In this scenario, the gazetteer data was leveraged to geocode one data set for advanced analysis. The initial consideration is the direct project impact: what was the value gained by this analysis? Starting with impact, we have: data operations labor hour, system resources leveraged, deliverable timelines, and customer cost for this task. These variable would give us a baseline budget impact for the project and justification for pursuing this course of action for leadership and stakeholders. Extending this, longitudinal studies can be conducted (so long as the ciuTshi metamodel is properly extended) to analyze the effects of geospatial analysis on other data with similar features to the project’s core data asset but leveraging the gazetteer beyond its initial requirements (within proper security and ethics guidelines).

Once the model is assessed, processed, and tested, content management and version control documentation should be updated. This update will feed the additional metadata fields for the gazetteer and the core data asset. A write-up in the content management system follows this as leadership and stakeholder will need a review of proof that the metrics are valid. Model review will be covered in the next section in greater detail, but a consideration prior to this is review of other team metrics outside of data operations that may overlap with with ciuTshi-derived metrics. Understanding the extended users of a data product and their unique metrics and heuristics can aid in fixing metric errors and bolster the value proposition for the data asset. A key goal of ciuTshi is documenting these metric link in your metadata as both proof of metric utilization and linkage between data operations to the larger organization.

modeling

Proof

The model is tested thoroughly in-house to ensure internal team members can securely verify the metrics and their asserted outcomes. Sanity checks, review panels, and other team events ensure the metrics and their outcomes are understandable and are able to be cross-validated. If issues arise during this process, a deeper review of the data asset, its metadata, and the metric may be required to ensure process rigor, data consistency, and model scope pass established quality benchmarks.
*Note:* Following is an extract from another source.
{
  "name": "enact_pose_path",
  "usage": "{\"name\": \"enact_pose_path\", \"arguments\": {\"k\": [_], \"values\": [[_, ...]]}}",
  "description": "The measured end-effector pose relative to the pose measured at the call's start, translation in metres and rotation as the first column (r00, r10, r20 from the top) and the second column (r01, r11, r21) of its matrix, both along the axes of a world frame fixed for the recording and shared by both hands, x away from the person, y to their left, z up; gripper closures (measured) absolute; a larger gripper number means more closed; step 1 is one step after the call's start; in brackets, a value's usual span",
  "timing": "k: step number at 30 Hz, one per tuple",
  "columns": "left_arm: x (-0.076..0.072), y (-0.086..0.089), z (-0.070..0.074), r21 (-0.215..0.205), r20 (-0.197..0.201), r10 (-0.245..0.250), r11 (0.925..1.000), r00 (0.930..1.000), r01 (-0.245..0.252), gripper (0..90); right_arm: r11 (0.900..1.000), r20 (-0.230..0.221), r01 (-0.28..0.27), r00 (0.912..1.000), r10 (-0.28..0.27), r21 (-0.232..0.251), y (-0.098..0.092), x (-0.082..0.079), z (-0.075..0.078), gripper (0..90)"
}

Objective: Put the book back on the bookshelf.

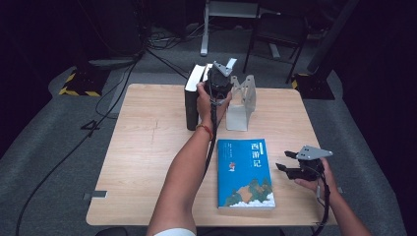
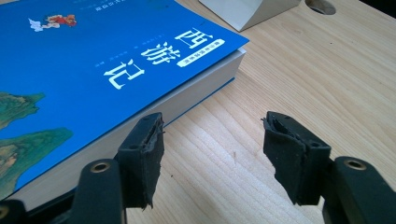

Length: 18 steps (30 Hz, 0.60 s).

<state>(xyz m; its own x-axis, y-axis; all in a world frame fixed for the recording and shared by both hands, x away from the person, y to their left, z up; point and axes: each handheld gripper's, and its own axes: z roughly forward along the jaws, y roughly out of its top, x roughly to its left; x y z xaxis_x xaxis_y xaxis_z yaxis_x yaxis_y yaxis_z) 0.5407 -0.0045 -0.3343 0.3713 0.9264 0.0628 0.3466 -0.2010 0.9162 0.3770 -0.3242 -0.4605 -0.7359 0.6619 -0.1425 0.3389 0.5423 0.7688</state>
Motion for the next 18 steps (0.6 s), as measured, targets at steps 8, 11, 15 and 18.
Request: {"name": "enact_pose_path", "arguments": {"k": [8, 11, 15, 18], "values": [[-0.009, 0.012, 0.009, 0.039, 0.006, 0.007, 0.9992, 1.0, -0.007, 62.6, 1.0, -0.004, -0.011, 0.9999, 0.011, -0.006, 0.003, -0.001, -0.001, 38.7], [-0.011, 0.017, 0.009, 0.064, 0.009, 0.001, 0.9979, 1.0, -0.002, 61.7, 1.0, -0.004, -0.01, 0.9999, 0.01, -0.007, 0.003, -0.001, -0.001, 38.6], [-0.014, 0.025, 0.009, 0.053, 0.014, -0.005, 0.9986, 0.9999, 0.004, 59.6, 1.0, -0.004, -0.006, 1.0, 0.006, -0.009, 0.003, -0.001, -0.001, 38.6], [-0.016, 0.028, 0.008, 0.053, 0.012, -0.02, 0.9984, 0.9997, 0.019, 58.0, 1.0, -0.013, -0.009, 0.9999, 0.009, -0.015, 0.003, 0.0, -0.002, 38.5]]}}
The model results must be reproducible by other team members and the model must be tested for transferability between different systems. These checks ensure execution of the model between internal systems of varying security as well as utilization of the model by customers and stakeholders.

Once data team reviews are complete, leadership and stakeholders assess the outcomes and decide if those metrics are sufficient for their needs. If the metrics are in need of additional inputs, external validation may be required. Prior to external assistance, security and ethics check should be reviewed to ensure access and review are conducive to the institution’s policies and agreements. External review, or peer review, may elucidate certain data elements and model features that critically impact the model outcomes. Peer review also reinforces transferable practices for models as well as ensuring diverse perspectives on particular data challenges.

In the case of the gazetteer and its use in geocoding the core data asset for the project, proof of the value and impact of the data operation expands on traditional models of process efficiencies and knowledge enrichment. The optimal scenario is that core asset data points are geocoded, the analysis is completed, and the customer is able to advance their project operations and institutional goals. However, a peer reviewer finds an additional data feature present in the core data asset that when geocoded misrepresents features not in the original model proof. Though this does not affect the customer immediately, it may have cascading effects on later metadata production and model validation.